Nachtrag: Serie: Die anlaufenden Filme in deutschen Kinos vom 17. Juli 2025, Teil 6
Claudia Schulmerich
Frankfurt am Main (Weltexpresso) – Die erste Filmszene beginnt 1951 und spielt auf ein Gemälde von Max Ernst an, auf dem er im französischen Exil 1940 seine damalige Geliebte Leonora Carrington (1917- malt und dem Bild den Titel: Leonora im Morgenlicht gibt. Der Film beginnt also in der unendlichen grünen Berglandschafts Mexikos, wo Leonora aus dem Auto steigt, sich sofort eine Zigarette anzündet, erst dann über die Landschaft schaut, während der Fahrer, ihr Mann, der ungarische Fotograf Emérico Weisz, sie im Morgenlicht fotografiert will, was sie harsch abwehrt.
Als Max Ernst sie malte, war sie schon lange innerhalb der Surrealisten ganz ohne sein Zutun eine bekannte Künstlerin. Das Problem bestand nur darin, dass er nicht nur der weitaus bekanntere Künstler war, sondern zudem Frauen als eigenständige Künstlerin nicht ernst genommen wurden. Später wird sich Carrington gegen die Lesart, er habe sie als Künstlerin zum Surrealismus gebracht und gefördert, wehren. Aber das ist nicht Thema des Films, der überhaupt nicht die künstlerische Entwicklung der Malerin zeigt, auch nicht ihre Bilder, die, wie es heißt, aus rechtlichen Gründen nicht auf der Leinwand erscheinen dürfen. Das ist für einen Künstlerfilm fatal, ergab übrigens die selbe Situation beim kürzlich angelaufenen Film über das erste Jahrzehnt von Niki de Sant Phalle, war dort aber nicht so fehlend, weil diese Künstlerin mit ihrem mittleren und Spätwerk einfach bekannt ist. Bekannt ist Leonora Carrington bisher nur in Mexiko gewesen, denen, die sich mit Surrealismus beschäftigen, ein wenig in der Frauenbewegung und wer den Roman über sie von der Mexikanerin Elena Poniatowska kennt, dem der Film folgt.

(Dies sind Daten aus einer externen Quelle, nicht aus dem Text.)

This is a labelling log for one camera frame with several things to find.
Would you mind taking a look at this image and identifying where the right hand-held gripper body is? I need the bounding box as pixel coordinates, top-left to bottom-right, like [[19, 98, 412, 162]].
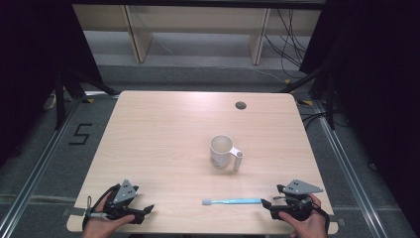
[[273, 178, 324, 222]]

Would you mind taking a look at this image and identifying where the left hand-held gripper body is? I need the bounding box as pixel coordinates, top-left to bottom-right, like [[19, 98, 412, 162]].
[[86, 178, 147, 220]]

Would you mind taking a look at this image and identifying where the blue toothbrush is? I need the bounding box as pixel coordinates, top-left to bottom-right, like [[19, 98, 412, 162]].
[[201, 197, 263, 206]]

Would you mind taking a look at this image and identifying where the person's right hand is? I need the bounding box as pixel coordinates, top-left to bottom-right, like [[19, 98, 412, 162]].
[[277, 193, 329, 238]]

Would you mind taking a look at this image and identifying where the person's left hand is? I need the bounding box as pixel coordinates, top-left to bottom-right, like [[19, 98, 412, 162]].
[[81, 191, 136, 238]]

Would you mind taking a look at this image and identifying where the white cup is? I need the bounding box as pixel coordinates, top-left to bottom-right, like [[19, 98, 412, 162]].
[[209, 134, 245, 173]]

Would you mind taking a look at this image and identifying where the black metal stand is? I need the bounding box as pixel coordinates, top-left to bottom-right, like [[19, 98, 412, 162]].
[[53, 65, 121, 131], [279, 63, 337, 131]]

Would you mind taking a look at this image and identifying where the black curtain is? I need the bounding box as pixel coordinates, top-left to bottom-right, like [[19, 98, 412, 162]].
[[299, 0, 420, 229], [0, 0, 104, 168]]

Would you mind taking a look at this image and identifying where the beige wooden desk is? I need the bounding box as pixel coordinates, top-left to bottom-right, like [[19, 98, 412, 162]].
[[72, 3, 323, 65]]

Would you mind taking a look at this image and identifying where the black wrist strap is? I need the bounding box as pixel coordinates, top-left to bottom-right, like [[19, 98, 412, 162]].
[[313, 201, 331, 234], [82, 195, 94, 229]]

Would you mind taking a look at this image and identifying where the aluminium floor rail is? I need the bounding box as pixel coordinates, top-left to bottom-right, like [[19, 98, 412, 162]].
[[0, 94, 87, 238], [312, 98, 388, 238]]

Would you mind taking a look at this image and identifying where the black floor cable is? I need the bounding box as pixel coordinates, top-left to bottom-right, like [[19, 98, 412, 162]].
[[299, 111, 351, 131]]

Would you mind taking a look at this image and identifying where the bundle of black cables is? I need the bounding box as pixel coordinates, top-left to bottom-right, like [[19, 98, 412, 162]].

Von 1951 geht es zurück in die Zeit der Besetzung Frankreichs durch die Nazis, Schauplätze und Zeiten wechseln, was man gut mitbekommt, weil man es an der jeweiligen Frisur der Hauptdarstellerin Olivia Vinall erkennen kann. Die hat es schauspielerisch schwer, denn es werden aus dem letzten Endes glücklichen und erfolgreichen Leben der Malerin die Jahre auf die Leinwand gebracht, als diese auf der Flucht vor den Nazis in Spanien einen totalen Zusammenbruch erlebte und in einer Nervenklinik mit den grauslichen Elektromethoden der Zeit gequält wurde. Olivia Vinall wird allzu sehr auf die Leidensrolle festgelegt, was sich in Mimik und Körperhaltung auf die Dauer lähmend auswirkt. Dabei erfahren wir in Szenen - hier geht es also in ihre Kindheit zurück - wie sie in England großbürgerlich aufwuchs und von ihrem Vater ob ihrer Überzeugung, mit Tieren sprechen zu können, bestraft wurde. Zwei Tiere sind es, die sie ein Leben lang begleiten: Pferde und Hyänen. Als Pferd sah sie sich selber und die schrillen Schreie der Hyäne hört sie immer wieder und wir mit ihr. Wirklich durchdringend. Unter die Haut gehen auch die schrecklichen Methoden, mit denen in der spanischen Klinik in Rücksprache mit ihren Eltern ihr angeblich geholfen werden soll, was ihre Seele auf keinen Fall heilen kann.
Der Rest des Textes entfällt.